Task requirements: Return every line from the one with "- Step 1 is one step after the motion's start" through the one with "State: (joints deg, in", inclusive, exactly as it appears below.

Input data:
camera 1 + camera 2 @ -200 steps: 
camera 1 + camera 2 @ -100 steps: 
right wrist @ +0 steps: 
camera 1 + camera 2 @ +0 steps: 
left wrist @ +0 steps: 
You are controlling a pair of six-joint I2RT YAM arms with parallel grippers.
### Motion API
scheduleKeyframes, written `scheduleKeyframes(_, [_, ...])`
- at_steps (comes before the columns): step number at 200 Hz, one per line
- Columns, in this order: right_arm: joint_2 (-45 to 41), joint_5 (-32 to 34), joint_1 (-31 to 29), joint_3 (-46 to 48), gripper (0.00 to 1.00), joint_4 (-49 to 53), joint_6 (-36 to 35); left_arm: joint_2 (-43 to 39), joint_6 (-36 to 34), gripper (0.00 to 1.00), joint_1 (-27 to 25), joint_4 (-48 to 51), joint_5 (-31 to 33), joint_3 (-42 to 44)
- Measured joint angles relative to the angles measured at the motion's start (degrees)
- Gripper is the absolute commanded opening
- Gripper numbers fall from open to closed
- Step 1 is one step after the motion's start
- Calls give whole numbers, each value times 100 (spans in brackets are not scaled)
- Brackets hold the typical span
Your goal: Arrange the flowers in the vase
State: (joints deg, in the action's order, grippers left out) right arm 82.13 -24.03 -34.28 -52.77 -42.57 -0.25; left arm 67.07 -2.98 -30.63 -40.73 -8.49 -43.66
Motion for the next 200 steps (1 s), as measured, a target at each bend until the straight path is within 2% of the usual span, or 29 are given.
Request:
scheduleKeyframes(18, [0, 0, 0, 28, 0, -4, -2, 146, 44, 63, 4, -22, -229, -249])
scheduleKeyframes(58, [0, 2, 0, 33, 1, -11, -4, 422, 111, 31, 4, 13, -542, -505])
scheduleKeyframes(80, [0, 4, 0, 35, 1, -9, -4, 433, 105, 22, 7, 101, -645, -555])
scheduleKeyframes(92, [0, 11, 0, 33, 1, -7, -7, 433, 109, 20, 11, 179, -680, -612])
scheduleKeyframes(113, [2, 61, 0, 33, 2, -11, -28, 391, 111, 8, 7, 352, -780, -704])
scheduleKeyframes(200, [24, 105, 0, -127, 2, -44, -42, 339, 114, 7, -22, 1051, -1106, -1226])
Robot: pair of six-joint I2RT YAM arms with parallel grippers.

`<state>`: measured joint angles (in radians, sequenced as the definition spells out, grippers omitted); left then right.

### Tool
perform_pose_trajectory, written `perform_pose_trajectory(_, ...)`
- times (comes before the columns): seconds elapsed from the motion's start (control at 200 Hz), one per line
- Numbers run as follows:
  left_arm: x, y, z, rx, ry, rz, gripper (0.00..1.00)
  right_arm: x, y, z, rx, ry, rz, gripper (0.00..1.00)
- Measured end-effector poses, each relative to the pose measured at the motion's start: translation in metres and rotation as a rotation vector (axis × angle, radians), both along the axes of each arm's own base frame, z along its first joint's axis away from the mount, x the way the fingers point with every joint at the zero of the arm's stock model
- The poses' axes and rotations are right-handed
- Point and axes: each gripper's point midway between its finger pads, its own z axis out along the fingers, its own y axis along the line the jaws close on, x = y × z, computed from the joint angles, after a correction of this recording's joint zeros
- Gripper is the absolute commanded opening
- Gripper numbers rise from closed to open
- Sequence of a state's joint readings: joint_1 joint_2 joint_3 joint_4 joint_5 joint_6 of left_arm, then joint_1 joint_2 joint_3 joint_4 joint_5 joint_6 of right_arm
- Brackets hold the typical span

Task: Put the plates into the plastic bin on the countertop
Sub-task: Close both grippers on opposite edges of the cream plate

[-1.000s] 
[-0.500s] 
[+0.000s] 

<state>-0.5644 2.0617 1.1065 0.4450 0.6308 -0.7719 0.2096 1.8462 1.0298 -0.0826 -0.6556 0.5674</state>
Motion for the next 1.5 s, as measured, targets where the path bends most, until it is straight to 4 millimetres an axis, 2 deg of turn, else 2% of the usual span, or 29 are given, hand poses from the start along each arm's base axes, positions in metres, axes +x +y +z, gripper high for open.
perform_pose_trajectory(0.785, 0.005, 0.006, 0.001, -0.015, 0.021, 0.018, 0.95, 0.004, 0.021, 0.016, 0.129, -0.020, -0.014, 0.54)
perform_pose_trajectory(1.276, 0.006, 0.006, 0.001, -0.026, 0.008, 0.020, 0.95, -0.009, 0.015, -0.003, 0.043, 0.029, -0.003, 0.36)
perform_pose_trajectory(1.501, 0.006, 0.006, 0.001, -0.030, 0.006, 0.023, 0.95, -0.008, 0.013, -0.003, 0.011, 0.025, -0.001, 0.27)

Written response:
- Step 1 is one step after the motion's start
- Calls give whole numbers, each value times 100 (spans in brackets are not scaled)
- Brackets hold the typical span
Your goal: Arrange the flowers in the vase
State: (joints deg, in the action's order, grippers left out) right arm 82.13 -24.03 -34.28 -52.77 -42.57 -0.25; left arm 67.07 -2.98 -30.63 -40.73 -8.49 -43.66

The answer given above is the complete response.